Algorithm is the abstract way of asking computer how to do a task. The algorithmic thinking helps students to divide a task into different sub task and to understand the concept, considering minute details attached to it, to form instructions and predict what will happen on execution, so that the computer can perform the task effectively and efficiently. It’s one of the ways to teach our kids problem solving approach.
How different countries are pursuing coding?
Considering the importance of coding, many countries are introducing coding in schooling in as low as primary level. A study conducted in October 2014 among 20 European Ministries of Education, found that computer programming and coding is already part of the curriculum in 12 countries: Bulgaria, Cyprus, Czech Republic, Denmark, Estonia, Greece, Ireland, Italy, Lithuania, Poland, Portugal and the UK (England). Seven more countries also plan to integrate the topic into their curricula in the future reports School Education Gateway.
In an attempt to get kids to code, UK has made changes to national curriculum, by dumping the ICT curriculum and introducing computing curriculum for kids as young as five. The curriculum was published in September 2013 and will be mandatorily implemented from September 2014.
Michael Gove, outlined the political rationale for the changes in a speech January 2014:
“ICT used to focus purely on computer literacy – teaching pupils, over and over again, how to word-process, how to work a spreadsheet, how to use programs already creaking into obsolescence; about as much use as teaching children to send a telex or travel in a zeppelin.

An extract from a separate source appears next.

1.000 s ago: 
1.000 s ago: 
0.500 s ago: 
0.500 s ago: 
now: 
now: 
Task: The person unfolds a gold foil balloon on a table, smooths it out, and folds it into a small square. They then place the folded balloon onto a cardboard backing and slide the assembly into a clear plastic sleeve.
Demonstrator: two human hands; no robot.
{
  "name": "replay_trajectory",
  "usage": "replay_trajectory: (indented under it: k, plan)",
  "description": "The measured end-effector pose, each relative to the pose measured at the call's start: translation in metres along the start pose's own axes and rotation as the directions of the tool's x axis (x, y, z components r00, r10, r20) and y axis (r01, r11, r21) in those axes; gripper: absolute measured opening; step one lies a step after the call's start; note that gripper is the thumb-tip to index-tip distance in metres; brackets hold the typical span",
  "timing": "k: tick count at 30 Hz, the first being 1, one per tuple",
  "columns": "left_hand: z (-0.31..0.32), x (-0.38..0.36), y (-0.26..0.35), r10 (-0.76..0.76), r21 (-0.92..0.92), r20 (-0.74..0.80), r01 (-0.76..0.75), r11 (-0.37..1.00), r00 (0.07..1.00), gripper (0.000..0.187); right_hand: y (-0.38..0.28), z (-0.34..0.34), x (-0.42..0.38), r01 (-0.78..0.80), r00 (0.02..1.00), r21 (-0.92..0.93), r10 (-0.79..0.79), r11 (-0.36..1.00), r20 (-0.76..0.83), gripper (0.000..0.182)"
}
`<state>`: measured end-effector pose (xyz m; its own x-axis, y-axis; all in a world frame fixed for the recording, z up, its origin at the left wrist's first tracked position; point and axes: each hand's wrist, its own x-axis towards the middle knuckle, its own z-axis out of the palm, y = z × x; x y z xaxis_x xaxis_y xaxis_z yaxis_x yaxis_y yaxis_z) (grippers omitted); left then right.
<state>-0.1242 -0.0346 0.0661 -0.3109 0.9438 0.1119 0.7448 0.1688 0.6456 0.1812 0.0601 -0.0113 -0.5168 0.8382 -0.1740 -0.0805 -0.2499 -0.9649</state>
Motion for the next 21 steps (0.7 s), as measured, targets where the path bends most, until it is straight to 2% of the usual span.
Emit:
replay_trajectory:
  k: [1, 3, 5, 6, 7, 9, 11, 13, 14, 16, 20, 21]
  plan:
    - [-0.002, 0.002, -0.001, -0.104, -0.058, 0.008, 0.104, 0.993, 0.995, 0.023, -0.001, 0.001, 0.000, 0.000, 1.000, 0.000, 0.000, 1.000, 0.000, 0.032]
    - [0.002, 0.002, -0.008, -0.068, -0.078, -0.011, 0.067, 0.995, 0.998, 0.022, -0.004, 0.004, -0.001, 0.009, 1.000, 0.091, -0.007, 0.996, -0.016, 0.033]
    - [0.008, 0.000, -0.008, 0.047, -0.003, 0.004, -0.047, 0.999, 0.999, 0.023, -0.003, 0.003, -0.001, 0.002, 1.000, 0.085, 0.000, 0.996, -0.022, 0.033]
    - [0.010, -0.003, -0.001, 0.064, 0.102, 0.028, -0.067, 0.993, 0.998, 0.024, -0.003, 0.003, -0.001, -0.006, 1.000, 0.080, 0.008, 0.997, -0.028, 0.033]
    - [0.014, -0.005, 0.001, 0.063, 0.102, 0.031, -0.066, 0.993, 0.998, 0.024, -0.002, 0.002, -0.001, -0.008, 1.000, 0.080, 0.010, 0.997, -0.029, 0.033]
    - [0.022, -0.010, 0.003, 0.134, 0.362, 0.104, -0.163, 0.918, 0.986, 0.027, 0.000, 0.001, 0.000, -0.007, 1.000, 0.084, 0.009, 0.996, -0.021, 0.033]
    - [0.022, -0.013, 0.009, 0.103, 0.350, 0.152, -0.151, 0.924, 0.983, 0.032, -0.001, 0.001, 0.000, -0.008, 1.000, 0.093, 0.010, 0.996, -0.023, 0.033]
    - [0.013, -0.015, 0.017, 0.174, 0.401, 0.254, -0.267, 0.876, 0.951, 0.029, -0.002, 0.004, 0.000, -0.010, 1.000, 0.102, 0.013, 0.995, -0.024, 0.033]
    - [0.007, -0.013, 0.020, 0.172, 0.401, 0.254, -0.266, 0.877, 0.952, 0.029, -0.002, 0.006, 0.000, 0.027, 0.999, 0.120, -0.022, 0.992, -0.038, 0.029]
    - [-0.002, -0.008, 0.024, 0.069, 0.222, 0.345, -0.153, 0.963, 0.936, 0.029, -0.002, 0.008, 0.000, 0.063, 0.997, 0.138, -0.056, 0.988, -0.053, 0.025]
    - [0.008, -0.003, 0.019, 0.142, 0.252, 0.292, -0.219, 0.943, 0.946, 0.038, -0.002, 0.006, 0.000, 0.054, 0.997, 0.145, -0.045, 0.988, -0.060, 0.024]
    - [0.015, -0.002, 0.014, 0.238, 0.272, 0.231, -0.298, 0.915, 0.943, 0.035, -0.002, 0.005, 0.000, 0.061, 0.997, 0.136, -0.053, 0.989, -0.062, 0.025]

Our new curriculum teaches children computer science, information technology and digital literacy: teaching them how to code, and how to create their own programs; not just how to work a computer, but how a computer works and how to make it work for you.”
Estonia introduced coding in primary schools in 2012. In US, initiatives such as Code.org and the “Hour of Code”, supported by organizations such as Google and Microsoft, advocate that every school student should have the opportunity to learn computer coding. Israel has trained one thousand computer science teaching specialists. Tasmania will be the first state to introduce a coding curriculum to the primary school classroom as part of a new partnership between Code Club Australia and the Tasmanian government reports the TechRepublic. Finland is set to introduce a course of study in computer programming to its comprehensive school core curriculum beginning in 2016, including primary curriculum.
Computer Science in our context
Considering the evolving pedagogy in computer science, the textbook offered in our school currently is more focused on topics related to the hardware and the operating system interface of the computer. Chapters like “Hardware supporting the computer”, “Operating System” and “More about Desktop” dictate the present curriculum. There are also chapters like “History of the Computer” and “Common Abbreviations” which though increases the student knowledge about the computer itself, they do not invariably shed light on what the computer can do and how do they work. Moreover, the curriculum cannot even build the student’s critical thinking ability at all as it relies on rote learning.
To add to that, the curriculum discusses aspects like cd’s and floppy disks, elements that seem distant from today’s computer use. The knowledge provided is thus obsolete and ends up directing the student’s wrongly about the updated use of a computer.
Art is taught in schools with no expectation that the students should become artists. Similarly, not everyone taught coding will become a coder or have a career in information technology. However, being introduced to coding gives students an appreciation of what can be built with technology pushing their thinking and to a higher level.